# Task:
Return the full listing, character for character.

# Provided material:
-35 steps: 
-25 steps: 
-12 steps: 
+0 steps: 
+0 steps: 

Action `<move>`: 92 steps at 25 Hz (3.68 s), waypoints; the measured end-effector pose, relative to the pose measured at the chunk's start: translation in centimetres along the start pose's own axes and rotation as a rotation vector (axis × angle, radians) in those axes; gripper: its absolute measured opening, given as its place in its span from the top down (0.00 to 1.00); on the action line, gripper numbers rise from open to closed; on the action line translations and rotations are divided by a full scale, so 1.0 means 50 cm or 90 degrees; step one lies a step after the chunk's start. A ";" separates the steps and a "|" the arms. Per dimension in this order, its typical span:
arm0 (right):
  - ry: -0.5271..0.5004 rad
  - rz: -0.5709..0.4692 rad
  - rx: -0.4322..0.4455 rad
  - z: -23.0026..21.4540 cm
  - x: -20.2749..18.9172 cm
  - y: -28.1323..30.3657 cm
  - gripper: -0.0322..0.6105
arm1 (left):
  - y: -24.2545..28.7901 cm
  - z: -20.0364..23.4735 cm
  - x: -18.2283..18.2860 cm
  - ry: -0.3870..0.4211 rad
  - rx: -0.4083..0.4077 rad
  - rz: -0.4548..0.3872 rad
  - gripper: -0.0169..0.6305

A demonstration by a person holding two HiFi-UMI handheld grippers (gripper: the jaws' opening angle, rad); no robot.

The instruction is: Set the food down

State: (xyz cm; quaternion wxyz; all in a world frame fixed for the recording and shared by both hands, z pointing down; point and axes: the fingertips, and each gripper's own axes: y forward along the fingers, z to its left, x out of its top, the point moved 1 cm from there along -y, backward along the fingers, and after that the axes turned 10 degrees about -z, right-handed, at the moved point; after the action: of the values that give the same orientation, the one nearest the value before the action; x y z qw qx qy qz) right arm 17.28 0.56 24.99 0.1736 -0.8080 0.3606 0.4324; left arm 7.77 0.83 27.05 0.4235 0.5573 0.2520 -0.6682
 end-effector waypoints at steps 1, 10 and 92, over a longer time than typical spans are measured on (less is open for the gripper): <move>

# Task output:
-35 steps: 
-25 steps: 
-12 steps: 
+0 steps: 
+0 steps: 

Action `<move>`: 92 steps at 25 Hz (3.68 s), waypoints; the measured end-effector pose, relative to the pose measured at the chunk's start: translation in centimetres along the start pose's own axes and rotation as a rotation vector (axis × angle, radians) in those axes; gripper: its absolute measured opening, given as its place in its span from the top down (0.00 to 1.00); on the action line, gripper numbers rise from open to closed; on the action line translations and rotations are divided by a full scale, so 1.0 means 50 cm or 90 degrees; step one lies a step after the chunk's start. A ";" separates the steps and a "|" the arms. Per dimension in this order, its typical span:
arm0 (right):
  - ry: -0.5271..0.5004 rad
  - rz: -0.5709..0.4692 rad
  - rx: -0.4322..0.4455 rad
  - z: -23.0026..21.4540 cm
  - x: -20.2749..18.9172 cm
  - y: -28.1323..30.3657 cm
  - gripper: -0.0322..0.6105
arm1 (left):
  - y: -24.2545..28.7901 cm
  - z: -20.0364..23.4735 cm
  - x: -18.2283..18.2860 cm
  - ry: -0.3870..0.4211 rad
  - rx: -0.4083..0.4077 rad
  - rz: -0.4548..0.3872 rad
  - gripper: -0.0169..0.6305

A demonstration by a person holding two HiFi-UMI handheld grippers (gripper: the jaws' opening angle, rad); no robot.

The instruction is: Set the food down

State: (xyz cm; quaternion wxyz; all in a world frame fixed for the recording and shared by both hands, z pointing down; point and axes: the fingertips, and each gripper's own axes: y forward along the fingers, z to its left, x out of its top, the point moved 1 cm from there along -y, backward along the fingers, and after that the axes turned 10 degrees about -z, right-handed, at the moved point; after the action: of the values that give the same orientation, the one nearest the value before the action; x y z qw qx qy qz) right arm 17.28 0.56 24.99 0.1736 -0.8080 0.3606 0.4324; left arm 7.77 0.83 27.05 0.4235 0.5573 0.2520 -0.6682
 end-effector waypoints at steps 1, 10 and 92, over a longer time than typical spans are measured on (less is open for the gripper): <move>

The exercise is now finished.